When you think about hair loss, you don’t often associate it with children or teens. But Alessia Cara, a 20-year-old singer from Canada, recently got real about her embarrassing struggle with the condition, which started in “late elementary school, early high school,” she wrote in an essay for Glamour.
Cara wrote that she was teased by her peers for having “frizzy” hair, so she started straightening her brunette curls. Not long after, she said, “I started losing my hair in chunks in the shower. It was one of the scariest things. It got to the point where it was visibly gone.”
According to the American Hair Loss Association, hair loss is responsible for about 3 percent of pediatric office visits. Though that statistic sounds low, seeing even one child lose locks can be difficult — even devastating — for both the child and his or her parents.
But there are a handful of common conditions and catalysts that cause thinning hair in children, according to the American Hair Loss Association. These include fungal infections or trauma, either accidental or due to self-inflicted hair-picking, or trichotillomania. There’s also a more stubborn condition called telogen effluvium, which can be the result of anything from surgery to prolonged stress.
Leonora Doclis, senior hair-loss specialist at the Belgravia Centre, tells Yahoo Beauty that one of the most common causes of sudden hair loss is alopecia areata, “an autoimmune disorder where the body turns against the hair follicles. The precise causes are unknown but triggers are thought to include sudden shock or trauma, hormones and there is a possible genetic element too.”
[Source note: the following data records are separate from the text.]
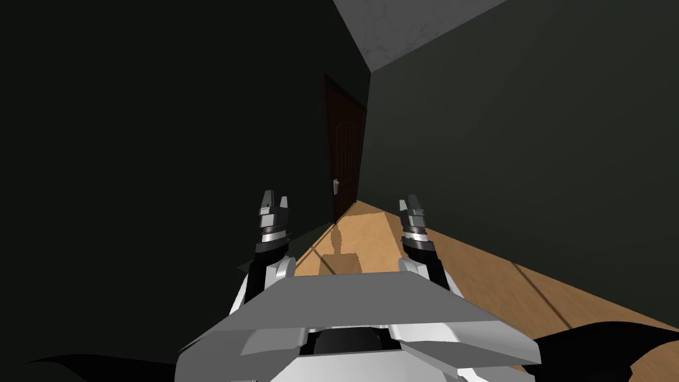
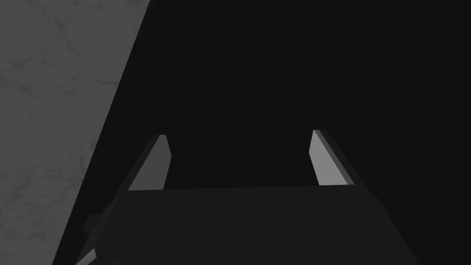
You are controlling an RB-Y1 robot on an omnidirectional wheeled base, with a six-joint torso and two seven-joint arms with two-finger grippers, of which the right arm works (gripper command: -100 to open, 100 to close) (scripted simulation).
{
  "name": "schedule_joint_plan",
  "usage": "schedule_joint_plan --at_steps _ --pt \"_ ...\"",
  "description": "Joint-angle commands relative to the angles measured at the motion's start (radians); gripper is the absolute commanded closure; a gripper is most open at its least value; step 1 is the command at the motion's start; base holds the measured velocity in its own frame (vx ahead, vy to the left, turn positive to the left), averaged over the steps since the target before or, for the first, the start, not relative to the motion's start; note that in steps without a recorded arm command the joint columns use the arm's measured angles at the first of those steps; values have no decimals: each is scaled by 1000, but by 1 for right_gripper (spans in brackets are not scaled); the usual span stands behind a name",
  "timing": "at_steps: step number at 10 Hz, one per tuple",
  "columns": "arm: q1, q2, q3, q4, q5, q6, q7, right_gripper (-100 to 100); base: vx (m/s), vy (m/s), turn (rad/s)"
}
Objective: Pull the door open
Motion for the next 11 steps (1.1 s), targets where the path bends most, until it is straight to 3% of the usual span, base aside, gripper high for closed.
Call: schedule_joint_plan --at_steps 1,11 --pt "-18 -13 4 35 31 -5 15 -100 98 -21 97" --pt "-125 -71 29 239 218 -33 107 -100 146 -30 74"
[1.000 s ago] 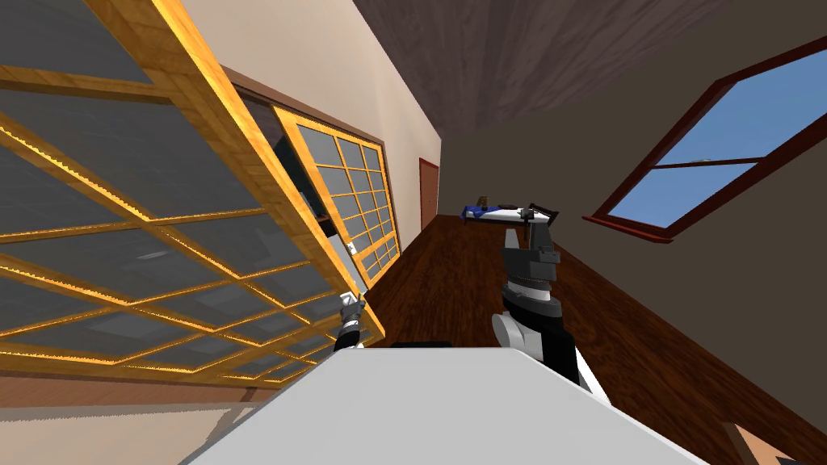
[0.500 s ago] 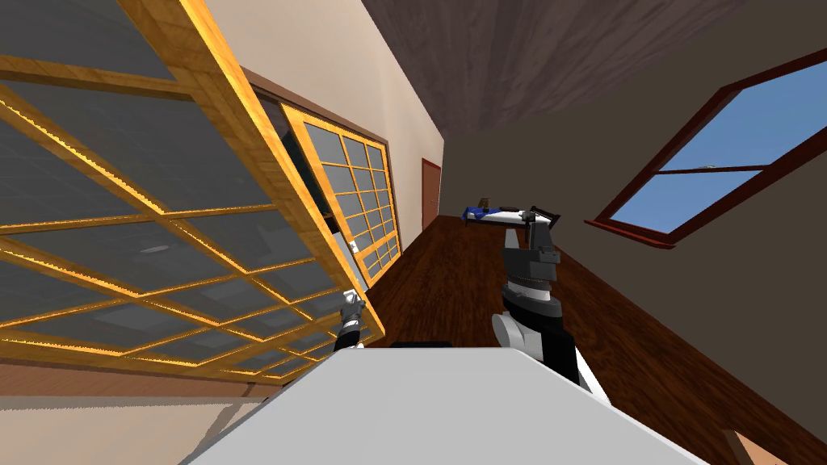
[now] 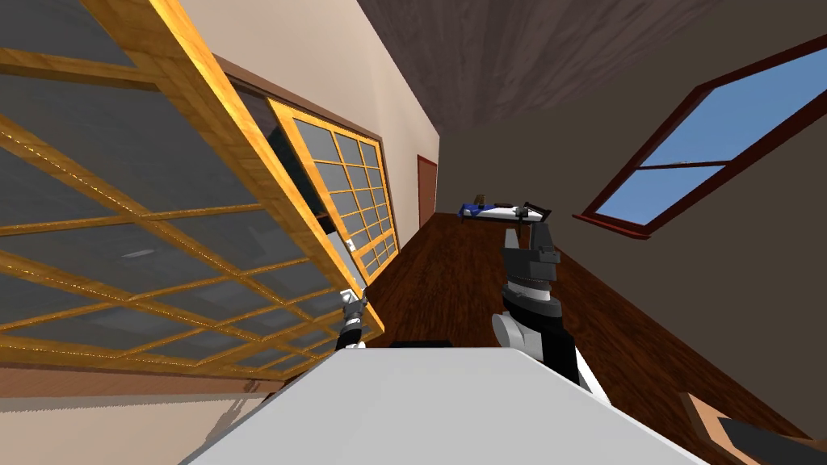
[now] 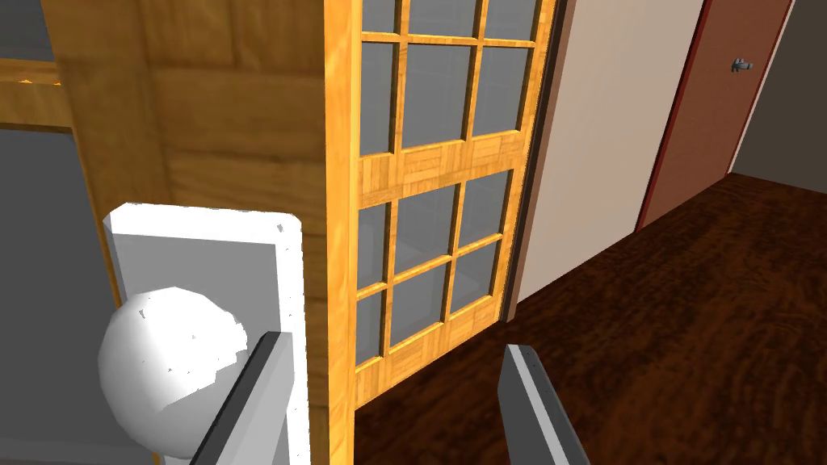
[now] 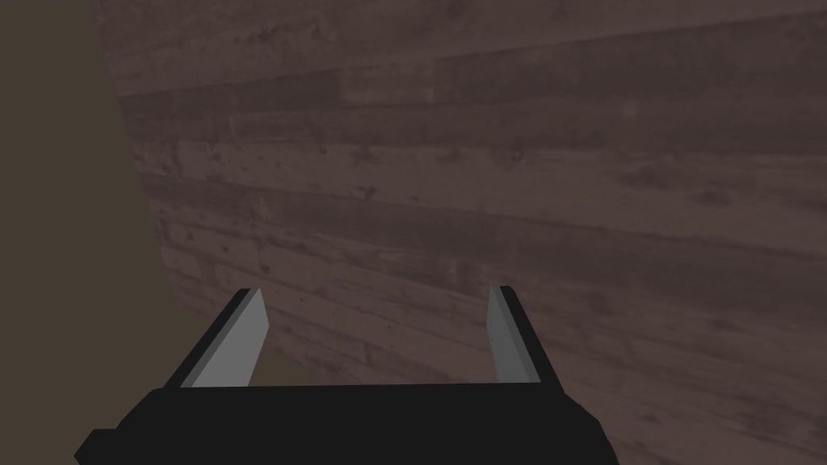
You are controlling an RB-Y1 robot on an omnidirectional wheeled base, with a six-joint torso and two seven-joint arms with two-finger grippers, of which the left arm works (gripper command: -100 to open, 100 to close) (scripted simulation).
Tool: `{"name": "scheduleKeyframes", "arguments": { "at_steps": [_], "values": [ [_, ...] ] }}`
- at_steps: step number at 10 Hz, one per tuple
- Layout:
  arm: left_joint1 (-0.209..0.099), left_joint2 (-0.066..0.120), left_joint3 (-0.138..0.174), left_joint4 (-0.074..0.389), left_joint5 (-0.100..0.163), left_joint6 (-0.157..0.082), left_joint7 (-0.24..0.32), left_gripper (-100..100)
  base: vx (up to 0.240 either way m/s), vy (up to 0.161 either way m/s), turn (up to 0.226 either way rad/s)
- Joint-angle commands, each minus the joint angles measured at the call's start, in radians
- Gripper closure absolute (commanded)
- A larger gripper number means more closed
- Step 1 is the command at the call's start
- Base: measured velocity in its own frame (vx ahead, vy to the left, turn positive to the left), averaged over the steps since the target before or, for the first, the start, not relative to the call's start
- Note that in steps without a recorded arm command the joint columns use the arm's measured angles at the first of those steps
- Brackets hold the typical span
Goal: Pull the door open
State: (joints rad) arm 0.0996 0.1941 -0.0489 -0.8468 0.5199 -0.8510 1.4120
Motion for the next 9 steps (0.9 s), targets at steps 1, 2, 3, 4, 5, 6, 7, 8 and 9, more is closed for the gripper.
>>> {"name": "scheduleKeyframes", "arguments": {
  "at_steps": [1, 2, 3, 4, 5, 6, 7, 8, 9],
  "values": [
    [0.019, 0.01, 0.002, -0.007, 0.001, 0.011, 0.003, -100, -0.213, -0.031, 0.009],
    [0.021, 0.013, -0.004, -0.011, -0.001, 0.015, 0.008, -100, -0.21, -0.033, 0.031],
    [0.024, 0.017, -0.009, -0.016, -0.004, 0.019, 0.011, -100, -0.2, -0.022, -0.006],
    [0.026, 0.02, -0.013, -0.019, -0.006, 0.022, 0.015, -100, -0.203, 0.002, -0.001],
    [0.028, 0.022, -0.017, -0.022, -0.008, 0.026, 0.018, -100, -0.195, 0.01, -0.008],
    [0.024, 0.006, -0.027, -0.028, -0.011, 0.031, 0.013, -100, -0.086, -0.016, -0.042],
    [0.033, 0.03, -0.026, -0.023, -0.008, 0.028, 0.039, -100, -0.021, 0.017, -0.175],
    [0.034, 0.035, -0.024, -0.022, -0.006, 0.027, 0.043, -100, -0.016, 0.063, -0.122],
    [0.034, 0.035, -0.024, -0.022, -0.006, 0.027, 0.043, -100, 0.006, 0.044, -0.024]
  ]
}}
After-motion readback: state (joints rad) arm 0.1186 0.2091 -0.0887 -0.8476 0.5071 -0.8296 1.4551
Believe it or not, it could also be female-pattern baldness. “Signs of genetic hair loss — most often male- or female-pattern baldness — can start to appear any time following puberty, so some teenagers may notice thinning hair or a receding hairline,” Doclis says. She notes that alopecia areata is temporary, and pattern baldness is treatable in young people but not until they’re 16 years old.
Hair loss can be especially distressing to women, like Cara, who account for a whopping 40 percent of people battling the condition. Women are also more likely to seek treatment, according to the Belgravia Centre.
Cara didn’t indicate whether she sought medical treatment for her hair loss, but she did tell Lipstick.com she was “constantly looking for hairstyles to hide the bald spots. And I didn’t know why it was happening. I just kept thinking, Why am I so young and having to deal with this?” As if her own insecurities were not enough, the singer remembers other students in her high school taunting her about her bald patches, she said, “because people are mean in high school.”
Doclis advises, “As soon as anyone notices their child is experiencing hair loss, they should seek professional help so that they get a diagnosis quickly. “Children under the age of 16 should see their GP, who can discuss suitable options, whilst those who are 16 or over can visit a hair-loss specialist and have a personalized hair-loss treatment plan drawn up featuring clinically proven medications and hair-growth boosters to help them regrow their hair.”
Now a self-assured celebrity on the rise, Cara makes it her mission to spread a message of self-love through her music and public appearances. Her single “Scars to Your Beautiful” was inspired by her hair-loss struggle (she says she still has patches of missing hair, but she has “learned how to accept it”). But the song is also an ode to anyone who is struggling with insecurities about their looks.
“The girl I am talking about [in the song], it’s me, it’s you — it’s every girl who has struggled with feeling not good enough,” Cara told Lipstick.com. “I want to talk about all the different extremes that girls go through to feel beautiful.”
But the singer doesn’t just preach — she walks the walk too. Cara is committed to going makeup-free to every interview she does about the song. “How could I be preaching a song about being yourself and being beautiful and perfect the way you are — and have a full face of makeup?” she said in the interview.
Still, Cara has nothing against wearing makeup. In fact, she gives a shout-out to Kylie Jenner’s coveted Kylie Lip Kits. But she wants anyone who will listen to know they are beautiful however they choose to present themselves. “I just want to tell people there isn’t only one way to look,” she writes in Glamour. “You can be natural. You can have a full face of makeup. You can be skinny or fat or short or tall. There is no definition for beautiful. There is no right or wrong way. Just be yourself.”